* **What this task involves**
Your response should consist of the entries below, written out exactly.

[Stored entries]
------------------------------

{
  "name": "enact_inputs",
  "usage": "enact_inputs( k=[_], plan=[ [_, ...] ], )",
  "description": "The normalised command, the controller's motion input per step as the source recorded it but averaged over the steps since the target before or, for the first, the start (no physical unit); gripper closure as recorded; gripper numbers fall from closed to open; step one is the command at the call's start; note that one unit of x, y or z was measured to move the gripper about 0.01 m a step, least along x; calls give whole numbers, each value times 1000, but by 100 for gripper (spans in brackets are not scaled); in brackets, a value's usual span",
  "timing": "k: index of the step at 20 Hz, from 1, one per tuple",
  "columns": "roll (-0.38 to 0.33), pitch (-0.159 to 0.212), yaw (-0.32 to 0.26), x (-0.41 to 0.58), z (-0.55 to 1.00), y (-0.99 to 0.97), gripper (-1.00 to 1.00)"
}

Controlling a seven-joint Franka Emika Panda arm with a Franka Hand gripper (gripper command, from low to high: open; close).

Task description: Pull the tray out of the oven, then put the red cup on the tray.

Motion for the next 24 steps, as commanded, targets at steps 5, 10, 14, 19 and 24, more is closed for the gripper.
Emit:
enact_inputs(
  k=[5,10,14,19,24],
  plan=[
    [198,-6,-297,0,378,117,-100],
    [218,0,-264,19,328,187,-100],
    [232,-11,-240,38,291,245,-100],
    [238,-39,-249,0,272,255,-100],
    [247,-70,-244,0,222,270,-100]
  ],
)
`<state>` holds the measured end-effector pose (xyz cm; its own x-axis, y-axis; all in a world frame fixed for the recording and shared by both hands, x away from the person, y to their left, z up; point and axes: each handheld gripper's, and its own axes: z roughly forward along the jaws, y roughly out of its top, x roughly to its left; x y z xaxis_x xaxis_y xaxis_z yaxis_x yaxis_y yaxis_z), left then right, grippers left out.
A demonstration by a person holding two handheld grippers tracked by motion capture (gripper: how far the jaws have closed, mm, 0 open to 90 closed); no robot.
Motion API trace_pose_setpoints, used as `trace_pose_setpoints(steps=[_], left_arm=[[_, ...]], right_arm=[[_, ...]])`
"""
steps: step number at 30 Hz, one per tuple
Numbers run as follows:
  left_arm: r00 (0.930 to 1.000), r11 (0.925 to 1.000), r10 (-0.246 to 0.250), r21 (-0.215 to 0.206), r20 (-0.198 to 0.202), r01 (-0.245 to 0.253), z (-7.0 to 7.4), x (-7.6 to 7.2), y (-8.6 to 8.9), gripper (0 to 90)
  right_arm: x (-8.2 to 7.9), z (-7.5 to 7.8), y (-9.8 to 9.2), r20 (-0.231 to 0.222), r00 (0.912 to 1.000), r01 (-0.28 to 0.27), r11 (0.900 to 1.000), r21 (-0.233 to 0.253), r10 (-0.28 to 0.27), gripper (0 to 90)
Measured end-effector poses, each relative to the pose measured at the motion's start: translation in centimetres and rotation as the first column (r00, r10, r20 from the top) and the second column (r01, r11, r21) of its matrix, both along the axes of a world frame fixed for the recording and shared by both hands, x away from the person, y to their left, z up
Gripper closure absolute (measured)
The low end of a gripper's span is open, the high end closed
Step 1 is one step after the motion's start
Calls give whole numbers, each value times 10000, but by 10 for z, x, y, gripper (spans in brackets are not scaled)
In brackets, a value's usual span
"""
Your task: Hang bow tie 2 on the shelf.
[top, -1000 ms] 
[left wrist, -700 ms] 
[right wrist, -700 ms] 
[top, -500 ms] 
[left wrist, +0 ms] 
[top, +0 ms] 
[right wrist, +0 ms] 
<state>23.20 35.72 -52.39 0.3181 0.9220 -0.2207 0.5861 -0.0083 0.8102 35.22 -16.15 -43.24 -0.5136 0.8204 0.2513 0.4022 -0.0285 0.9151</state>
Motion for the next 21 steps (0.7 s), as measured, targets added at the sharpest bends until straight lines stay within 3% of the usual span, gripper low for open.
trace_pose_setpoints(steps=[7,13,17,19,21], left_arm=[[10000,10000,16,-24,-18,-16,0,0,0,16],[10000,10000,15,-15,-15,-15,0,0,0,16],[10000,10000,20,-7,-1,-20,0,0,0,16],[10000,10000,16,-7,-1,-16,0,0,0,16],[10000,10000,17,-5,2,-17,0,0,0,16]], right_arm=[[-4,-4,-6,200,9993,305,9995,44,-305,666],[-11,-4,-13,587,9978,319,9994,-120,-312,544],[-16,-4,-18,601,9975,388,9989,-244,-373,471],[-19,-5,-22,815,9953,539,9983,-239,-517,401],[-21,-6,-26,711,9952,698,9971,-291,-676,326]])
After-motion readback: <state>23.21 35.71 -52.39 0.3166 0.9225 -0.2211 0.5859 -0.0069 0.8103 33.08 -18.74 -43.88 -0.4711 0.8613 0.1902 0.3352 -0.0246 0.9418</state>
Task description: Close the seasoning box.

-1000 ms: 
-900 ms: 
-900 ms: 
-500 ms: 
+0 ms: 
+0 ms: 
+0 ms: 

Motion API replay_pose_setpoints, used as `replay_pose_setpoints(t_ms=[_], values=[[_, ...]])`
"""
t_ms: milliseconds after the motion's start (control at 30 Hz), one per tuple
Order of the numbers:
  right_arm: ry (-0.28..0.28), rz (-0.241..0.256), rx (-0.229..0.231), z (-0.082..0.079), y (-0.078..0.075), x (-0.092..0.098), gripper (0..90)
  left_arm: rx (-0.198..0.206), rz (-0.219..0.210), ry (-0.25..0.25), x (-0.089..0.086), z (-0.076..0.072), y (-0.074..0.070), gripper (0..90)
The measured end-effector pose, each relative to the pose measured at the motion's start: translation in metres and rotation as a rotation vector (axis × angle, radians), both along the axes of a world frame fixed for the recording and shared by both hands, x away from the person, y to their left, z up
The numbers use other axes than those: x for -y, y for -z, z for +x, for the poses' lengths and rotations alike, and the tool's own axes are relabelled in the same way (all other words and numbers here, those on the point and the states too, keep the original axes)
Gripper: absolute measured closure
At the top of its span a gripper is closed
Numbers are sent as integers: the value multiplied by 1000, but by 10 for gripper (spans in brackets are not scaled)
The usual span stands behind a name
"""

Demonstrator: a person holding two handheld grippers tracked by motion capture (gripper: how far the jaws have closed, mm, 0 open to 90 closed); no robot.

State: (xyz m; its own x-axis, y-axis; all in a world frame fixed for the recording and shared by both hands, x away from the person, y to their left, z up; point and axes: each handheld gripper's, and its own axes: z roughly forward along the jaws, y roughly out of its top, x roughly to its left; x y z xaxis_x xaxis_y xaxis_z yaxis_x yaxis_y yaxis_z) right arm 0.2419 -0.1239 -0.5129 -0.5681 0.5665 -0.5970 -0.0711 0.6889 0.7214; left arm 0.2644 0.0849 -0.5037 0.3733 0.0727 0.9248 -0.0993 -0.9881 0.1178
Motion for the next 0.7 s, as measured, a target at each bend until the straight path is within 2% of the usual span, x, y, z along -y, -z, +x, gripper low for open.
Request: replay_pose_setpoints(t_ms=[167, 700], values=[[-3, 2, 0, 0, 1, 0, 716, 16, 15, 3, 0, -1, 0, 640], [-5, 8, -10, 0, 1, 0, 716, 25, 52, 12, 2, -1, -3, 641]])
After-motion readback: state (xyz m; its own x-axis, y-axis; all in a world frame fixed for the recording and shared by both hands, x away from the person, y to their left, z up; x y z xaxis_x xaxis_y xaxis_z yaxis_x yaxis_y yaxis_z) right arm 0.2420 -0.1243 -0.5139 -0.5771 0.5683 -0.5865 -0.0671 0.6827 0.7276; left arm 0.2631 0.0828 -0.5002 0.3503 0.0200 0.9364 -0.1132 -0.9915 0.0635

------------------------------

* **Result below**
{
  "name": "enact_inputs",
  "usage": "enact_inputs( k=[_], plan=[ [_, ...] ], )",
  "description": "The normalised command, the controller's motion input per step as the source recorded it but averaged over the steps since the target before or, for the first, the start (no physical unit); gripper closure as recorded; gripper numbers fall from closed to open; step one is the command at the call's start; note that one unit of x, y or z was measured to move the gripper about 0.01 m a step, least along x; calls give whole numbers, each value times 1000, but by 100 for gripper (spans in brackets are not scaled); in brackets, a value's usual span",
  "timing": "k: index of the step at 20 Hz, from 1, one per tuple",
  "columns": "roll (-0.38 to 0.33), pitch (-0.159 to 0.212), yaw (-0.32 to 0.26), x (-0.41 to 0.58), z (-0.55 to 1.00), y (-0.99 to 0.97), gripper (-1.00 to 1.00)"
}

Controlling a seven-joint Franka Emika Panda arm with a Franka Hand gripper (gripper command, from low to high: open; close).

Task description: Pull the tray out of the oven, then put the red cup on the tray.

Motion for the next 24 steps, as commanded, targets at steps 5, 10, 14, 19 and 24, more is closed for the gripper.
Emit:
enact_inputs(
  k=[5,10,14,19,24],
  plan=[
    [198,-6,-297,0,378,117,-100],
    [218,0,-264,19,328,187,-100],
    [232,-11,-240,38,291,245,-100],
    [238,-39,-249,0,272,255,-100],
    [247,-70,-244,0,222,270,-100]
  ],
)
`<state>` holds the measured end-effector pose (xyz cm; its own x-axis, y-axis; all in a world frame fixed for the recording and shared by both hands, x away from the person, y to their left, z up; point and axes: each handheld gripper's, and its own axes: z roughly forward along the jaws, y roughly out of its top, x roughly to its left; x y z xaxis_x xaxis_y xaxis_z yaxis_x yaxis_y yaxis_z), left then right, grippers left out.
A demonstration by a person holding two handheld grippers tracked by motion capture (gripper: how far the jaws have closed, mm, 0 open to 90 closed); no robot.
Motion API trace_pose_setpoints, used as `trace_pose_setpoints(steps=[_], left_arm=[[_, ...]], right_arm=[[_, ...]])`
"""
steps: step number at 30 Hz, one per tuple
Numbers run as follows:
  left_arm: r00 (0.930 to 1.000), r11 (0.925 to 1.000), r10 (-0.246 to 0.250), r21 (-0.215 to 0.206), r20 (-0.198 to 0.202), r01 (-0.245 to 0.253), z (-7.0 to 7.4), x (-7.6 to 7.2), y (-8.6 to 8.9), gripper (0 to 90)
  right_arm: x (-8.2 to 7.9), z (-7.5 to 7.8), y (-9.8 to 9.2), r20 (-0.231 to 0.222), r00 (0.912 to 1.000), r01 (-0.28 to 0.27), r11 (0.900 to 1.000), r21 (-0.233 to 0.253), r10 (-0.28 to 0.27), gripper (0 to 90)
Measured end-effector poses, each relative to the pose measured at the motion's start: translation in centimetres and rotation as the first column (r00, r10, r20 from the top) and the second column (r01, r11, r21) of its matrix, both along the axes of a world frame fixed for the recording and shared by both hands, x away from the person, y to their left, z up
Gripper closure absolute (measured)
The low end of a gripper's span is open, the high end closed
Step 1 is one step after the motion's start
Calls give whole numbers, each value times 10000, but by 10 for z, x, y, gripper (spans in brackets are not scaled)
In brackets, a value's usual span
"""
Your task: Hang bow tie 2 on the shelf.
[top, -1000 ms] 
[left wrist, -700 ms] 
[right wrist, -700 ms] 
[top, -500 ms] 
[left wrist, +0 ms] 
[top, +0 ms] 
[right wrist, +0 ms] 
<state>23.20 35.72 -52.39 0.3181 0.9220 -0.2207 0.5861 -0.0083 0.8102 35.22 -16.15 -43.24 -0.5136 0.8204 0.2513 0.4022 -0.0285 0.9151</state>
Motion for the next 21 steps (0.7 s), as measured, targets added at the sharpest bends until straight lines stay within 3% of the usual span, gripper low for open.
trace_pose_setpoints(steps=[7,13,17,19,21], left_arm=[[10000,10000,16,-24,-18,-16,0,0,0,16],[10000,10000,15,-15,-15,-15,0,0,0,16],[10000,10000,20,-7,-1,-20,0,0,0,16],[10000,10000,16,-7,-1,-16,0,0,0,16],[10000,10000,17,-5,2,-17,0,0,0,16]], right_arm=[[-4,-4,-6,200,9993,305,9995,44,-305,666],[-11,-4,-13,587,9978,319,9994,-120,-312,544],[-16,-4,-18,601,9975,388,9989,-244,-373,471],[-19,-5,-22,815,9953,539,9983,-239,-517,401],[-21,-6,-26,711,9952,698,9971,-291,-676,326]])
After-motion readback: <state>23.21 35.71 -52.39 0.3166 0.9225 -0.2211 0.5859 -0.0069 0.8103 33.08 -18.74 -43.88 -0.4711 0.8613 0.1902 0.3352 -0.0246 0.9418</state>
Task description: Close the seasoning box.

-1000 ms: 
-900 ms: 
-900 ms: 
-500 ms: 
+0 ms: 
+0 ms: 
+0 ms: 

Motion API replay_pose_setpoints, used as `replay_pose_setpoints(t_ms=[_], values=[[_, ...]])`
"""
t_ms: milliseconds after the motion's start (control at 30 Hz), one per tuple
Order of the numbers:
  right_arm: ry (-0.28..0.28), rz (-0.241..0.256), rx (-0.229..0.231), z (-0.082..0.079), y (-0.078..0.075), x (-0.092..0.098), gripper (0..90)
  left_arm: rx (-0.198..0.206), rz (-0.219..0.210), ry (-0.25..0.25), x (-0.089..0.086), z (-0.076..0.072), y (-0.074..0.070), gripper (0..90)
The measured end-effector pose, each relative to the pose measured at the motion's start: translation in metres and rotation as a rotation vector (axis × angle, radians), both along the axes of a world frame fixed for the recording and shared by both hands, x away from the person, y to their left, z up
The numbers use other axes than those: x for -y, y for -z, z for +x, for the poses' lengths and rotations alike, and the tool's own axes are relabelled in the same way (all other words and numbers here, those on the point and the states too, keep the original axes)
Gripper: absolute measured closure
At the top of its span a gripper is closed
Numbers are sent as integers: the value multiplied by 1000, but by 10 for gripper (spans in brackets are not scaled)
The usual span stands behind a name
"""

Demonstrator: a person holding two handheld grippers tracked by motion capture (gripper: how far the jaws have closed, mm, 0 open to 90 closed); no robot.

State: (xyz m; its own x-axis, y-axis; all in a world frame fixed for the recording and shared by both hands, x away from the person, y to their left, z up; point and axes: each handheld gripper's, and its own axes: z roughly forward along the jaws, y roughly out of its top, x roughly to its left; x y z xaxis_x xaxis_y xaxis_z yaxis_x yaxis_y yaxis_z) right arm 0.2419 -0.1239 -0.5129 -0.5681 0.5665 -0.5970 -0.0711 0.6889 0.7214; left arm 0.2644 0.0849 -0.5037 0.3733 0.0727 0.9248 -0.0993 -0.9881 0.1178
Motion for the next 0.7 s, as measured, a target at each bend until the straight path is within 2% of the usual span, x, y, z along -y, -z, +x, gripper low for open.
Request: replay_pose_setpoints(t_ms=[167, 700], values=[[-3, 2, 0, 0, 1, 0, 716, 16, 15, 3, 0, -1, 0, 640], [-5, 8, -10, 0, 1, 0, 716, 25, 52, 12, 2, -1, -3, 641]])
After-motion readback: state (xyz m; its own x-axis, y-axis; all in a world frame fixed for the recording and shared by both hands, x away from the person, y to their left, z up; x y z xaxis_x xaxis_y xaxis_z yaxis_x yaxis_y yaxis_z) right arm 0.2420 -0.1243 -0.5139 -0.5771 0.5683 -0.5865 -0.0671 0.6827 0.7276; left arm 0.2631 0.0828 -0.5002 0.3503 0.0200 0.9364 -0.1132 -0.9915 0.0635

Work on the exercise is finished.